Makes us stronger, right? Or does it just make us tired? 

You’ve probably heard the phrase, “What doesn’t kill you makes you stronger?” There’s even a song about it – thank you Kelly Clarkson. I’ve thought about this phrase at different times and have decided whoever came up with it was in a fabulous state of denial. Maybe they had not been through serious life stuff, or they were trying to be encouraging in the midst of a nightmare situation. Either way, what doesn’t kill you can beat you to a pulp! It can take away your dignity, break down your resources, and leave you stranded on a desert island.

But maybe we need that fabulous state of denial at times. Just for a little while to get us through. Now deceased psychologist Richard Lazarus gave us the idea that a little bit of denial can help us reframe the negative space we’re in. It can help us step away from the things we have no control of. It can help get us through a trauma, especially a life altering trauma. And it can help us feel stronger when we’re worn out from life. Maybe we need a lot just for a little while. Or just a little a lot of the time.

When I first wrote this article almost a decade ago, I was feeling tired and worn out. I never shared or published it, just tucked it away in a computer file. At that time, I was thinking what hadn’t killed me wasn’t making me stronger but was slowly breaking my spirit. I had used all my resources and was desperately trying to build new ones. Some of those things that I had been working so hard to keep in the denial space were racing out of me left and right. That ‘little bit of denial’ had turned into a lot of denial for a long period of time.  

A lot of us find ourselves in those situations where we’ve just put our heads down and kept going despite the loud messages and red flags that keep trying to tell us we are not ok. We slowly learn to keep blocking that noise yelling that we need to face and do something. That we need to break down those walls of denial because it is not making us stronger but killing us.

Denial doesn’t have to be from something major like addiction or ignoring the pain that keeps getting worse. It can be from the day-to-day grind where we think we must keep going down the path we’re on because there may be too many consequences otherwise. What we don’t allow ourselves to see is by doing this, and getting too comfortable in that space, is the emotional pain keeps getting worse inside of us. Maybe we really are in a state of addiction to the current situation and anything outside of that ‘norm’ is overwhelming to even think of.

When I wrote the initial draft of this, I was starting to make changes for my own health and wellbeing. I had made a major life change a year or so prior, and it did help but only so much. I was building in smaller changes but chose not to incorporate other big changes because of the domino effect it would have had. I chose to set aside some of my needs for the needs of others.

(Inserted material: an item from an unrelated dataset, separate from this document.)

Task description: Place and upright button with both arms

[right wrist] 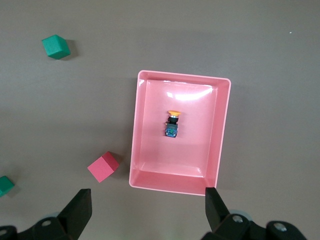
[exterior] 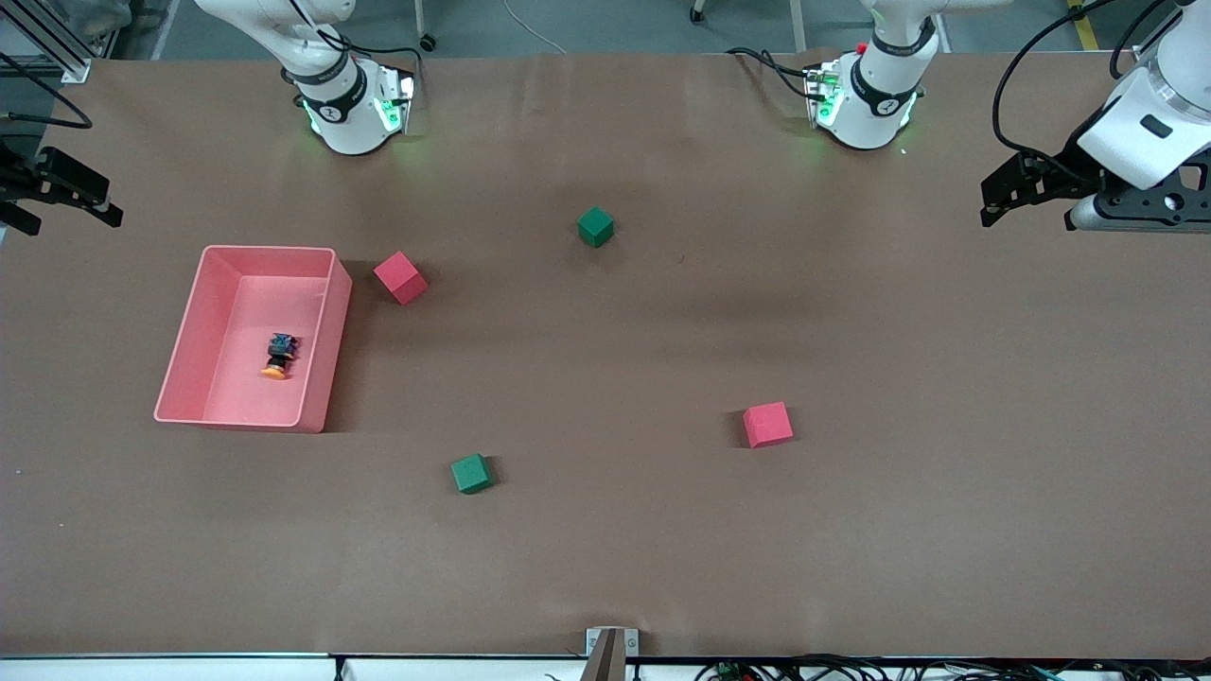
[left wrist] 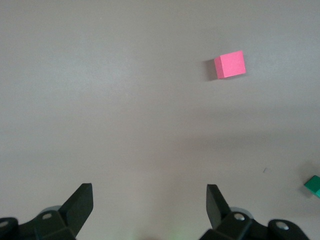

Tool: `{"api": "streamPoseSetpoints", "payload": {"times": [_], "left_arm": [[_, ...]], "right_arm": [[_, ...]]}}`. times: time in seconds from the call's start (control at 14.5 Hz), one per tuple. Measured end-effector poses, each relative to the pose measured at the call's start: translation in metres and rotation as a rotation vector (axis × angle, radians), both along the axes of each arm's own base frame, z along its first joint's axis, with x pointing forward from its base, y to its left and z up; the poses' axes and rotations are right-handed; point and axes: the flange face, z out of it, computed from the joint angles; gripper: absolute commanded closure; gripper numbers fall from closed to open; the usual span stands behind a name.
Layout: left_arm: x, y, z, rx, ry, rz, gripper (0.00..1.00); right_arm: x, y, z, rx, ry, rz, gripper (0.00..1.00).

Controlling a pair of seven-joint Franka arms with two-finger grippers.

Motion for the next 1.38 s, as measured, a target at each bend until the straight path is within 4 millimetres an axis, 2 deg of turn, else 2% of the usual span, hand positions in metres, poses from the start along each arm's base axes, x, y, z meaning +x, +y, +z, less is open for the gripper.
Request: {"api": "streamPoseSetpoints", "payload": {"times": [0.48,0.69,1.11,1.38], "left_arm": [[0.000,0.000,0.000,0.000,0.001,0.000,0.00],[0.000,0.000,0.000,0.000,0.001,0.000,0.00],[0.000,0.000,-0.001,0.000,0.002,0.000,0.00],[0.000,0.000,-0.001,0.000,0.003,0.000,0.00]], "right_arm": [[0.001,-0.004,0.001,-0.067,-0.009,0.008,0.00],[0.001,-0.006,-0.005,-0.066,0.000,0.003,0.00],[0.001,-0.010,-0.038,-0.059,0.045,-0.002,0.00],[0.004,-0.012,-0.072,-0.059,0.043,-0.005,0.00]]}}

I am absolutely no martyr or saint in any way. I simply made a choice to keep some of my own denial going for the health and well-being of others.

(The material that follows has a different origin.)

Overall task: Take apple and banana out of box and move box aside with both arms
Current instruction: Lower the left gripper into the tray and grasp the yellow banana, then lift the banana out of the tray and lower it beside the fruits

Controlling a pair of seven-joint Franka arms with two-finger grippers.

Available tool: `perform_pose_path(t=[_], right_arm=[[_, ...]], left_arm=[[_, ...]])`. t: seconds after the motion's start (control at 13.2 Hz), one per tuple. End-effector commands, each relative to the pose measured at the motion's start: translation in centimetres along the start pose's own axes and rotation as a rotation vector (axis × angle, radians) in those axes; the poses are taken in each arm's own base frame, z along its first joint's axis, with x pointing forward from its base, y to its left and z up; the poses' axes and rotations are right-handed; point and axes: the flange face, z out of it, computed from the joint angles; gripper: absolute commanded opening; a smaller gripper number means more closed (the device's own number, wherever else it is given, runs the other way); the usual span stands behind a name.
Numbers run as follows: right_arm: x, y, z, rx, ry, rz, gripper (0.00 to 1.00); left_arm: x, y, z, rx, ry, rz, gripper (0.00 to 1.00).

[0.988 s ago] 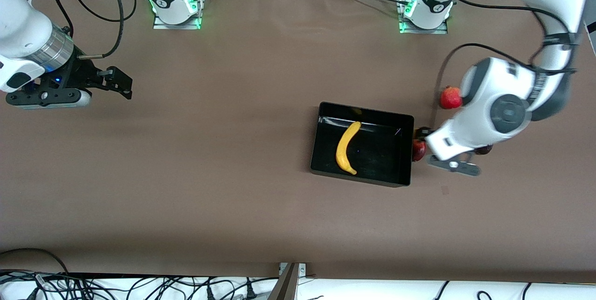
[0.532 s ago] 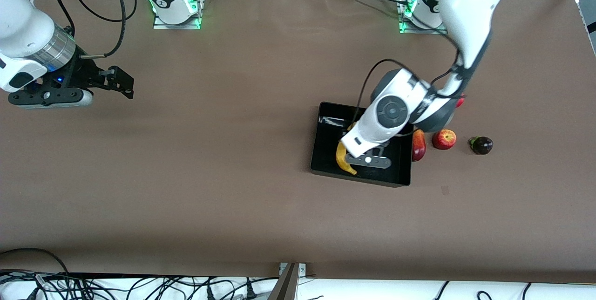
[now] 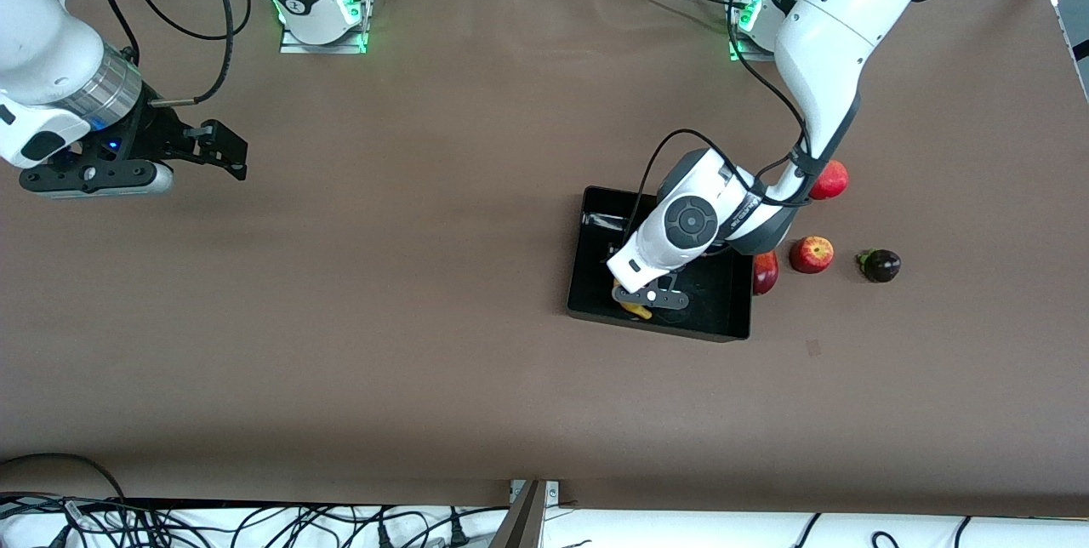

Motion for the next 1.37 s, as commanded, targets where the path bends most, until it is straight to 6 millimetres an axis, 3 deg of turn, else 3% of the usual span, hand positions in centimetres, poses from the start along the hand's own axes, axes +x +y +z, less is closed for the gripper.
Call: perform_pose_path(t=[0.0,0.08,0.23,0.38,0.68,0.84,0.91,0.99,1.14,1.22,1.29], right_arm=[[-0.1,-0.1,-0.4,-0.002,0.008,-0.013,1.00],[-0.1,-0.1,-0.4,-0.002,0.008,-0.013,1.00],[-0.1,-0.1,-0.4,-0.002,0.008,-0.013,1.00],[-0.1,-0.1,-0.4,-0.002,0.008,-0.013,1.00],[-0.1,-0.1,-0.4,-0.003,0.007,-0.013,1.00],[-0.1,-0.2,-0.4,-0.005,0.009,-0.015,1.00],[-0.1,-0.2,-0.4,-0.005,0.009,-0.016,1.00],[-0.1,-0.1,-0.4,-0.009,0.007,-0.015,1.00],[0.0,0.4,-0.2,-0.011,0.008,-0.008,1.00],[0.7,0.6,0.6,-0.012,0.008,-0.004,1.00],[1.0,0.6,1.2,-0.009,0.001,-0.003,1.00]], left_arm=[[-0.2,0.0,0.3,0.016,0.008,-0.003,0.37],[-0.2,-0.1,0.3,0.018,0.003,-0.006,0.01],[0.2,-0.7,-0.8,0.018,0.015,-0.013,0.00],[0.6,-2.0,-4.2,0.050,-0.004,-0.030,0.00],[1.1,-4.5,-12.9,0.102,-0.026,-0.076,0.00],[1.4,-6.7,-15.2,0.129,-0.046,-0.094,0.00],[1.7,-8.3,-16.0,0.133,-0.054,-0.088,0.00],[2.4,-11.3,-16.3,0.129,-0.063,-0.067,0.00],[4.0,-20.2,-16.5,0.145,-0.068,0.065,0.00],[4.6,-24.1,-15.2,0.159,-0.077,0.157,0.00],[4.9,-26.3,-14.4,0.154,-0.064,0.218,0.00]])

Have your trials and tribulations made you stronger? Have they made you tired? In the end, it’s probably a bit of both. And that is part of life and living.

How do we make changes, even in the face of obstacles that scare the hell out of us? Or do we keep going with the status quo, allowing ourselves to remain in that state no matter the consequences? 

More importantly, are you in a major state of denial or using just a little to help keep you going? The ability to reframe can help us experience life through new lenses. How will you use denial in healthy ways, to help stay the course when necessary? And how will you let it go when you’re done with it? 

No matter what direction we choose, each day we lose a little more of the one commodity we will never get back? TIME.